Drought threatens financial well-being of livestock industry
Drought that is spreading across the country is increasing feed prices and quickly spelling financial disaster for livestock producers. RFD Radio's Rita Frazer spoke with Missouri's Ron Plain about the livestock situation.
Published: Jul 20, 2012
While crop producers face serious economic losses from reduced or non-existent yields, the lack of corn, soybean and hay crops could make the fallout even worse for milk, beef, pork, mutton, chicken, egg, turkey and duck producers.
"The first thought is crop producers will bear the brunt of the financial losses, but losses in animal industries will be enormous over the next year - perhaps considerably greater than for the crop sector," Purdue's Chris Hurt said.
Unlike many crop farmers, livestock producers don't typically have any form of income protection comparable to crop insurance.
December 2012 corn futures already have risen by nearly 55 percent, and soybean meal futures are up 24 percent.

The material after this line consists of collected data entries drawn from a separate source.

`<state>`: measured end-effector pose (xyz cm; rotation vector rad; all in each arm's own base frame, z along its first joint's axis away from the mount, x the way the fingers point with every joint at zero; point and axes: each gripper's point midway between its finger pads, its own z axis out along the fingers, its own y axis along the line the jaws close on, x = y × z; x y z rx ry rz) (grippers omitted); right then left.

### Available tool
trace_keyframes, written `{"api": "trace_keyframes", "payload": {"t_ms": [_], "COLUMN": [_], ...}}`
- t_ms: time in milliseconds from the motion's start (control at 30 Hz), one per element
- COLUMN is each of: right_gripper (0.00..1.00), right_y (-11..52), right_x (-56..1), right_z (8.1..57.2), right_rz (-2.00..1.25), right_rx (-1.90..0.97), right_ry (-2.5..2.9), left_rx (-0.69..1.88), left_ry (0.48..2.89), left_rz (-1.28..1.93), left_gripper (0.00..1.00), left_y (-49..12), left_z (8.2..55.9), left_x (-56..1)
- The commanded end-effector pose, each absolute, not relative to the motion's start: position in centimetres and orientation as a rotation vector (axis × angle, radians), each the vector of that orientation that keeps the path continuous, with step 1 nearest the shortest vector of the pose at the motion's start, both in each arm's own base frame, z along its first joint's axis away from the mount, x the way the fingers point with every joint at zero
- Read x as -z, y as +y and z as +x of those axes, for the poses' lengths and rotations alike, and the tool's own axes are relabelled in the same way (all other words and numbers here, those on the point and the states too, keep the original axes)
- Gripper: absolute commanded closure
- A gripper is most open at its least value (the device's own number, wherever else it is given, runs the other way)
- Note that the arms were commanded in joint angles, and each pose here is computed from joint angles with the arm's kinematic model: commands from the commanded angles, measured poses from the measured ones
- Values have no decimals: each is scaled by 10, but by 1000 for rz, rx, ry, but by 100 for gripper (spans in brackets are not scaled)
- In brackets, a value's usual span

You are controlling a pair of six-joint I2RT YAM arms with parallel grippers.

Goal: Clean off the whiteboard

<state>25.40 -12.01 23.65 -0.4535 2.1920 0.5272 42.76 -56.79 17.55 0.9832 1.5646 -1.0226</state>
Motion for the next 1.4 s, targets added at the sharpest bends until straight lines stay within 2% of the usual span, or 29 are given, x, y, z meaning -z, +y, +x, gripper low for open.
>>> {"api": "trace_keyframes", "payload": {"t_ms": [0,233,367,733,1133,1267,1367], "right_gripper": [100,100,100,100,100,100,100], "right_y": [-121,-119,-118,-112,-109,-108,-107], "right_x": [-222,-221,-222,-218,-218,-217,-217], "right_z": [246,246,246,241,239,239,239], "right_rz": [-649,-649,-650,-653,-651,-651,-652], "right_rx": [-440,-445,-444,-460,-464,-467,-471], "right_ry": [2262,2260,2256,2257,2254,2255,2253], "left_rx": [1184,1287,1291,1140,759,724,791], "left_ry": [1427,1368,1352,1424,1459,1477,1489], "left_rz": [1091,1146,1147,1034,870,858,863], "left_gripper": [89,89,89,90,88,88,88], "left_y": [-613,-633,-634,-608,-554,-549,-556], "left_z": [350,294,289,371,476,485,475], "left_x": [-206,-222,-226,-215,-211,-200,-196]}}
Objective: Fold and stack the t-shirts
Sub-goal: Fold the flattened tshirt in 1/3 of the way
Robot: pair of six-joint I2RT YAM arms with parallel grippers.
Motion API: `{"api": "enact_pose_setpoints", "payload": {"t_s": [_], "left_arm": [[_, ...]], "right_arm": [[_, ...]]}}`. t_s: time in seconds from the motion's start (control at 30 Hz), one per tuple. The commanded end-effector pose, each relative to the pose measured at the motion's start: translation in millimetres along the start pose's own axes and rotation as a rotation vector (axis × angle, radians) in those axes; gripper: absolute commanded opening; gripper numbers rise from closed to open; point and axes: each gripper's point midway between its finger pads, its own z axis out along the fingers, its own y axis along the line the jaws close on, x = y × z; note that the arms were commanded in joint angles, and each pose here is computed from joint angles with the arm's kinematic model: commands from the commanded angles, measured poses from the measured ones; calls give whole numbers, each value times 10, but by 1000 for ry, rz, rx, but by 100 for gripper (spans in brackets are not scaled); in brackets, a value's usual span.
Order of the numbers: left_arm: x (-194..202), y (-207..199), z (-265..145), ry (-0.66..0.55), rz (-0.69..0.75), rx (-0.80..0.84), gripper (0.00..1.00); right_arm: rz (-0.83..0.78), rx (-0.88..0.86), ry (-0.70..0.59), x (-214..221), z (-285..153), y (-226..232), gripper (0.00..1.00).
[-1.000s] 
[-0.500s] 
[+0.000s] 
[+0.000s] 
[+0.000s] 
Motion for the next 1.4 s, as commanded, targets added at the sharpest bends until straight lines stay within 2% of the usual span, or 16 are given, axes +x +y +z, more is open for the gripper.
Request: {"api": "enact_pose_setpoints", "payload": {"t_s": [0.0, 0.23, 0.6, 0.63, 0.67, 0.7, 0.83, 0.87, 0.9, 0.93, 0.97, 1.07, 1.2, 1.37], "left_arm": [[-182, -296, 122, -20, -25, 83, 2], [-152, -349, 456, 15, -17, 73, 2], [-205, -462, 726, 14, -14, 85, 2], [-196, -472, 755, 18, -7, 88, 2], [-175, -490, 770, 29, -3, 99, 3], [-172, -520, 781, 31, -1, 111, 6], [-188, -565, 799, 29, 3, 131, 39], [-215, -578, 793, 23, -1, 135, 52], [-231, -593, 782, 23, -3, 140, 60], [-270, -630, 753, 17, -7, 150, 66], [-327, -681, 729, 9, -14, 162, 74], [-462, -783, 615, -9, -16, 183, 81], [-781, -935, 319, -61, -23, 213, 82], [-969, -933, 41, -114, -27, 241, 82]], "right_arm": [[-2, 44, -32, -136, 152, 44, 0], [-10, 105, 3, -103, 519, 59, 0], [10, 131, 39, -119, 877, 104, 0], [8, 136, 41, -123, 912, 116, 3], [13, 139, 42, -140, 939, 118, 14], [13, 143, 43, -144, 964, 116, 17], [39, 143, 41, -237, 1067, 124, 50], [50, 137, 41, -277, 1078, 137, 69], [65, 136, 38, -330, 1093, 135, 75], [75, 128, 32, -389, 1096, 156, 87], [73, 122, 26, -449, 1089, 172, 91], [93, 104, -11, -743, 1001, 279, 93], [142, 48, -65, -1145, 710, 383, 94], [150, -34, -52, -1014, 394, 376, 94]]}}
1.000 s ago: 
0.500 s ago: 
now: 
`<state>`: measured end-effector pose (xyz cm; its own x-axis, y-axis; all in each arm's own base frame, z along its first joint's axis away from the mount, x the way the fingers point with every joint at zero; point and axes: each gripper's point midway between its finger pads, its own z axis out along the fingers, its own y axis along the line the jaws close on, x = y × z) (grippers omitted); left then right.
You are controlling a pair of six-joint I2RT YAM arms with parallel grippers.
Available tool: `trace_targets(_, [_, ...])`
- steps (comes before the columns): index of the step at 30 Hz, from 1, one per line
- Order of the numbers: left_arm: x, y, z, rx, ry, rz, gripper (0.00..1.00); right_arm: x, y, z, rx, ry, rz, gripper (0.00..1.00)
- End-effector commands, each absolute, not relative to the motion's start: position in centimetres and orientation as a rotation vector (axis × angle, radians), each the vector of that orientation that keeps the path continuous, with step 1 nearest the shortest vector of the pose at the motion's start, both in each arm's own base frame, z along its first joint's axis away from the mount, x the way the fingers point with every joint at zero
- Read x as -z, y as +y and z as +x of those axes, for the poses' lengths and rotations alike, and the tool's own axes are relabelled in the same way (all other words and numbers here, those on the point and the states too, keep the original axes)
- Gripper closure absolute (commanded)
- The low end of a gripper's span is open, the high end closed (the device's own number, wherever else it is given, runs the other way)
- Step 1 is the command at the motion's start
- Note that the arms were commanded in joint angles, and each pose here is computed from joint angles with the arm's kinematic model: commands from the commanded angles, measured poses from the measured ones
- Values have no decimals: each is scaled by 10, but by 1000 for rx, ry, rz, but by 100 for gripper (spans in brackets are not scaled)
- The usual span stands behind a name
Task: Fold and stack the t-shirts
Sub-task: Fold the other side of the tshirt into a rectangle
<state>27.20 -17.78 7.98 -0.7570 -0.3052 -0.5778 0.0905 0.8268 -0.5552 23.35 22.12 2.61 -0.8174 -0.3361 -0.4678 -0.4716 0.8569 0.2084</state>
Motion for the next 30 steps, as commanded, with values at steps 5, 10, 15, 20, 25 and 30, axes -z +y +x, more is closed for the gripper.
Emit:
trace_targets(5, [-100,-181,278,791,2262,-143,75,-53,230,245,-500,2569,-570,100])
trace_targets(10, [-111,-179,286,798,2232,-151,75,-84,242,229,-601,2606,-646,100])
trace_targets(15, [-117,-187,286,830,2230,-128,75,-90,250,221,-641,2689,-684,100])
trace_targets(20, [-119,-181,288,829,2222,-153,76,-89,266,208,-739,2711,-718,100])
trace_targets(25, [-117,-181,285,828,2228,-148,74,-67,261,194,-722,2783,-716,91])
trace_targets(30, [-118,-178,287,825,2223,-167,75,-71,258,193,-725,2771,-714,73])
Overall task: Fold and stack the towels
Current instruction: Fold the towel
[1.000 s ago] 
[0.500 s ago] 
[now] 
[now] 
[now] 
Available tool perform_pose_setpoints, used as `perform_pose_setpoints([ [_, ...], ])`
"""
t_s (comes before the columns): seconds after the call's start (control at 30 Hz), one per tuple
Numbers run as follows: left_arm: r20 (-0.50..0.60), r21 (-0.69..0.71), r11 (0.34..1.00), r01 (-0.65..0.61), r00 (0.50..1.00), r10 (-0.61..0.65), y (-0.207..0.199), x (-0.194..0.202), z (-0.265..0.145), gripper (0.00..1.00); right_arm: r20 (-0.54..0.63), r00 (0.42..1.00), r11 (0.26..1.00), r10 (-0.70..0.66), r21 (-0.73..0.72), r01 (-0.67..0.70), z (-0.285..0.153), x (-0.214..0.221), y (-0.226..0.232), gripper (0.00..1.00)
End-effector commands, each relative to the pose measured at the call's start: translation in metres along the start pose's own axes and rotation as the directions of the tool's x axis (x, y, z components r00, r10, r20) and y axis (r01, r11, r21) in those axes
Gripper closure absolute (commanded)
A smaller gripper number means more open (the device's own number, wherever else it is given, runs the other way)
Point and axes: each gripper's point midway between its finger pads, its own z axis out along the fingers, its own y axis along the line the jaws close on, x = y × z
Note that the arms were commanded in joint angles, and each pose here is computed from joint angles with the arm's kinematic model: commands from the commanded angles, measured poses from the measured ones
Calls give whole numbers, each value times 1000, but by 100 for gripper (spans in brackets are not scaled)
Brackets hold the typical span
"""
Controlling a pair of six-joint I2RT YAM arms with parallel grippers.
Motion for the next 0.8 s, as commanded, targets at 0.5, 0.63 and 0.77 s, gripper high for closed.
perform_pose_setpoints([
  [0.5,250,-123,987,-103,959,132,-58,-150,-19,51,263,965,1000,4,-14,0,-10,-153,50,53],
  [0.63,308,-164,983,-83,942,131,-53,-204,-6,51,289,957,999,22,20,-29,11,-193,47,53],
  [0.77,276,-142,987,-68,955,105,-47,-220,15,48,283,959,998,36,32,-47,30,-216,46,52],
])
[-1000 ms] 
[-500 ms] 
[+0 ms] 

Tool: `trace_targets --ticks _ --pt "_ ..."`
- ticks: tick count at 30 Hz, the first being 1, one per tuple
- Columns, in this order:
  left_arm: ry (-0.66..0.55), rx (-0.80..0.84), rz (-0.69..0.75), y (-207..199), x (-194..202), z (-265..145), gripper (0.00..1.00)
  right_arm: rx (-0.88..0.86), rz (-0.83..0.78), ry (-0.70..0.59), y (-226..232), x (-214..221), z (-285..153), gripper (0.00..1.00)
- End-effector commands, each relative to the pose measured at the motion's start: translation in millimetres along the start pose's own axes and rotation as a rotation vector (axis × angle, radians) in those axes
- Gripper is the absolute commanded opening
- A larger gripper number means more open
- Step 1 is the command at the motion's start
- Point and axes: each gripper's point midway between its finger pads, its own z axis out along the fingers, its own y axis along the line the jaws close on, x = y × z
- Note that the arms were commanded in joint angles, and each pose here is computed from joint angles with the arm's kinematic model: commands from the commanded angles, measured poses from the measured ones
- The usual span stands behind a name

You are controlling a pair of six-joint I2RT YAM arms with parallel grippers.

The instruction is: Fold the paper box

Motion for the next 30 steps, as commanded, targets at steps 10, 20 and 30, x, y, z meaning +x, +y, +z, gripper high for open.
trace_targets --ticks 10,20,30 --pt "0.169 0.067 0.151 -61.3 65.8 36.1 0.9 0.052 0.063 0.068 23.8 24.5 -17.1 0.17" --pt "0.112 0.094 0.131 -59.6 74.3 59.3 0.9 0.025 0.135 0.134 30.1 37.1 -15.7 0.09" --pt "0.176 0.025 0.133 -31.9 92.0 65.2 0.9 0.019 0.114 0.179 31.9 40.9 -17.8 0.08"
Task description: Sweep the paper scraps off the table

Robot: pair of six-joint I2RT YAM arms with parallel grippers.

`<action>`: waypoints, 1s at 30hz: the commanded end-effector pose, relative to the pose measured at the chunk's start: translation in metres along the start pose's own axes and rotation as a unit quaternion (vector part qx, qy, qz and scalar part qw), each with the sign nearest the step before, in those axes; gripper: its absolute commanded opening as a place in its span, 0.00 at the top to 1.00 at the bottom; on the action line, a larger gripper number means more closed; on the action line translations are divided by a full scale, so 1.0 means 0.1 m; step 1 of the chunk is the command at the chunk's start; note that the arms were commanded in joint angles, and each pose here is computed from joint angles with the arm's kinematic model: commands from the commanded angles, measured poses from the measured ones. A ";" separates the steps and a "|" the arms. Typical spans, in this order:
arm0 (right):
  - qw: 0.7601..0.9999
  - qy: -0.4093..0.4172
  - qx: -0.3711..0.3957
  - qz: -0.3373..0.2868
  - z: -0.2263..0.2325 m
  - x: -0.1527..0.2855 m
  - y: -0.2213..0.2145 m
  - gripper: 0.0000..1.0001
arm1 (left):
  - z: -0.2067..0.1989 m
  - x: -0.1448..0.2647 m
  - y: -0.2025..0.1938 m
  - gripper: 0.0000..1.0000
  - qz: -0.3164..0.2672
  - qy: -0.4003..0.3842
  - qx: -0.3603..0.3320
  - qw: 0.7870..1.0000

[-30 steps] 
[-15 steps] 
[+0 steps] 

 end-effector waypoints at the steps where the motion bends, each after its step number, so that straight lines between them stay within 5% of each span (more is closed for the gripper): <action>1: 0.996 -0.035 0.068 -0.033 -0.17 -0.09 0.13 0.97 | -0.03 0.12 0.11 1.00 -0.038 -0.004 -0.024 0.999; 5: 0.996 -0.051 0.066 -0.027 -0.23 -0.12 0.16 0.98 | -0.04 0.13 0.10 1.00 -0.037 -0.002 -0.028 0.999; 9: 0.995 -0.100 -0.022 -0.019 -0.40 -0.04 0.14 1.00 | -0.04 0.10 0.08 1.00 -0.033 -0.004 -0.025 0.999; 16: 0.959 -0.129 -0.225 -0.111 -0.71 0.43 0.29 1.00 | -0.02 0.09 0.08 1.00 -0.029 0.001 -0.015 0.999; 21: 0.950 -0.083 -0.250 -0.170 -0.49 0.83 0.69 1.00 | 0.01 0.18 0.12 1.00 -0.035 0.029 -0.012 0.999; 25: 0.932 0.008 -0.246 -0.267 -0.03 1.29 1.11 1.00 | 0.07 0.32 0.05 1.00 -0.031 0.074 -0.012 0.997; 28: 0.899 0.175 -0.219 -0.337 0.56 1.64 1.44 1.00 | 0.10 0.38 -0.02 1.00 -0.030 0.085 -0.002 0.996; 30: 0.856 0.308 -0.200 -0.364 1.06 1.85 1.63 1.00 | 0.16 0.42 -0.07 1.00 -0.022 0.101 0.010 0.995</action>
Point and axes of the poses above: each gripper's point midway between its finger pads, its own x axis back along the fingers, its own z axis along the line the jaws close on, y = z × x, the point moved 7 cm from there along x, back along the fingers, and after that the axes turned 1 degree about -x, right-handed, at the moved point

"These higher feed prices have to be absorbed by the animal industry, causing a collapse in financial margins," Hurt said. "Higher feed costs cannot be passed on to the consumer in the short run, so animal industries have to take these losses or begin to liquidate animals."
The lack of profitability is likely to cause some livestock producers to begin liquidation immediately, with Hurt predicting even more liquidation in the fall.
"Animal producers ultimately do get compensation for the higher feed costs, but that comes after a prolonged period of losses that some producers can't survive," Hurt said.
"Unfortunately, the profit prospects for many in the animal industries will not improve markedly until feed and forage prices can move lower with more normal crops in 2013. That means their outlook appears bleak for another 12-15 months. That is a situation where more rapid and deeper liquidation can occur."
One immediate response from livestock producers has been to seek out and cull low-productivity breeding animals, or to sell animals at lower weights.
According to Hurt, the average live-hog weight has dropped from 278 pounds to 273 pounds because the drought has already caused increases in feed prices. He expects further reductions in coming weeks.